Ah! é que todos tem ali depositado relíquias caras e venerandas! Quantas histórias de prantos não encerram esses leitos da morte? Quem não tem chorado, regado ali aquela terra toda, pó de gerações, com lágrimas de dor e de saudade?
Não descansa ali um médico ilustre devotado á humanidade? Um poeta, cuja filosofia estoica ajudou-lhe a suportar as vicissitudes de uma existência pesada? Uma mãe adorada, uma esposa modesta, um filho roubado às esperanças paternais, uma virgem ceifada aos quinze anos, bela como a flor que se esfolha mal começa de desabrochar?
Um dia há, porém, no ano, em que a capela de Nossa Senhora da Conceição brilha com todas as galas; em que a cidade imperial patenteia-se com toda a pompa de uma capital; é o dia 8 do mês de dezembro em que a igreja celebra a conceição da Santa Virgem, padroeira da mesma capela.

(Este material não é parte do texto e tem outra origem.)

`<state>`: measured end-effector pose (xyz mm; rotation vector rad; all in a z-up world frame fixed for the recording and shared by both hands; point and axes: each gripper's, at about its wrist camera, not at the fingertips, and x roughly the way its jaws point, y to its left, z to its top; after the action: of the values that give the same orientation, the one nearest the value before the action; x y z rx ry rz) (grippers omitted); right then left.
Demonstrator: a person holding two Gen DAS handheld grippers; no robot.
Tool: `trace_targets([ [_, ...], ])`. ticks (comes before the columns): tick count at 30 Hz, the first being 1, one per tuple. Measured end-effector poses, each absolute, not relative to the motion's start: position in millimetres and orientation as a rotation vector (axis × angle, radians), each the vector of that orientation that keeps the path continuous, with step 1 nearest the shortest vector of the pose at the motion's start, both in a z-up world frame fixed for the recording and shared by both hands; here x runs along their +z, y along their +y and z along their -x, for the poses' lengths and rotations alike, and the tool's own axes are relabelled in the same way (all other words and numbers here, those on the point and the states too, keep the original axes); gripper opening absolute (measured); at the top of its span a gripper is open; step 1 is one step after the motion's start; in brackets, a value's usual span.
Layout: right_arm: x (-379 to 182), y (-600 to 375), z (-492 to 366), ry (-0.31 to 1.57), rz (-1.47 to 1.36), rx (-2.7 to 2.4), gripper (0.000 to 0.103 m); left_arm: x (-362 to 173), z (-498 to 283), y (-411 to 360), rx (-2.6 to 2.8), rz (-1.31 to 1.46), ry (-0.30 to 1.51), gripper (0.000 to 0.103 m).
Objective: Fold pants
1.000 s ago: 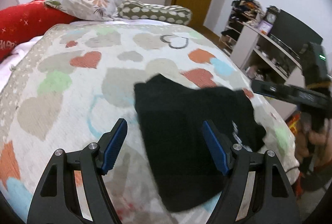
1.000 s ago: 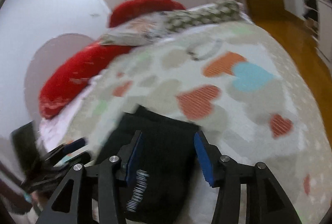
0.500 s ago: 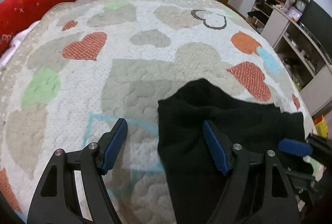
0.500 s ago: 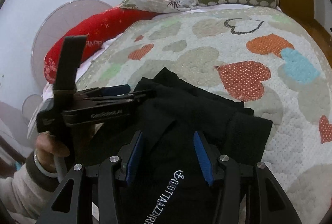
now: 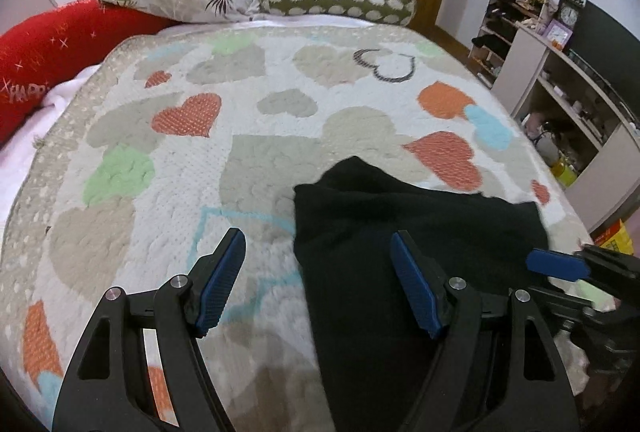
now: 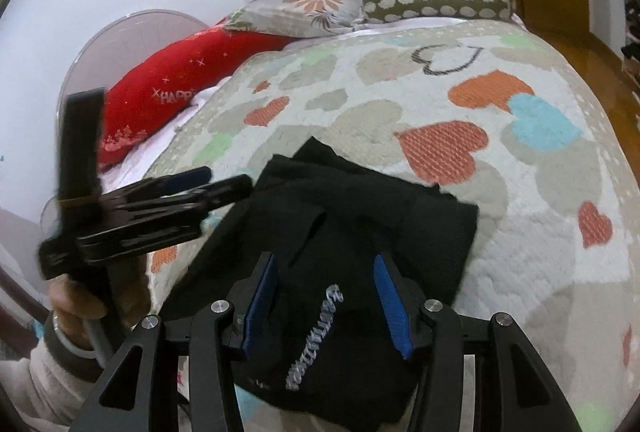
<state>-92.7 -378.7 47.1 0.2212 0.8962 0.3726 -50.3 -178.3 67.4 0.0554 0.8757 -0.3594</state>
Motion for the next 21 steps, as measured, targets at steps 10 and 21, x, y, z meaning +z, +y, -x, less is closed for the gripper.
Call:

O povo concorre de todas as partes; os habitantes da corte transportam-se nos vapores que tocam nas pontes de São Domingos e Praia Grande, e os das freguesias de Jurujuba, São Gonçalo, São Lourenço e Itaipu, afluem a aumentar a concorrência; à tarde a procissão percorre a Rua Direita, perfeitamente calçada e toda comercial; o Largo Municipal com sua matriz em construção, com seus arvoredos resguardados por gradis de granito, com o Paço da Assembleia Provincial e o da Presidência; a rua d'El-Rei, ornada com o edifício da Tesouraria provincial, o Quartel do corpo policial junto do novo edifício do Liceu, e a casa da Câmara Municipal, antiga sala ampla e vasta do afamado baile; a rua da Praia, curva mas bela e amena; e o largo de Martim Affonso com seu soberbo cais de cantaria, com seu chafariz monumental, que rivaliza com o da Praça da Memória, elegantemente alindada por prédios ornados de arvoredos, e todo coberto de verde matiz da mais bela relva.
A guarda nacional forma em parada, e acompanha a procissão com o presidente da província; à noite ilumina-se a cidade; e o Theatro de Santa Theresa ostenta-se com todo o seu brilho de luzes, flores e moças.
Publicado em Museo Pittoresco, dezembro de 1848. O artigo não é assinado, mas provavelmente é de autoria de Joaquim Norberto de Souza Silva, que escrevia para a publicação.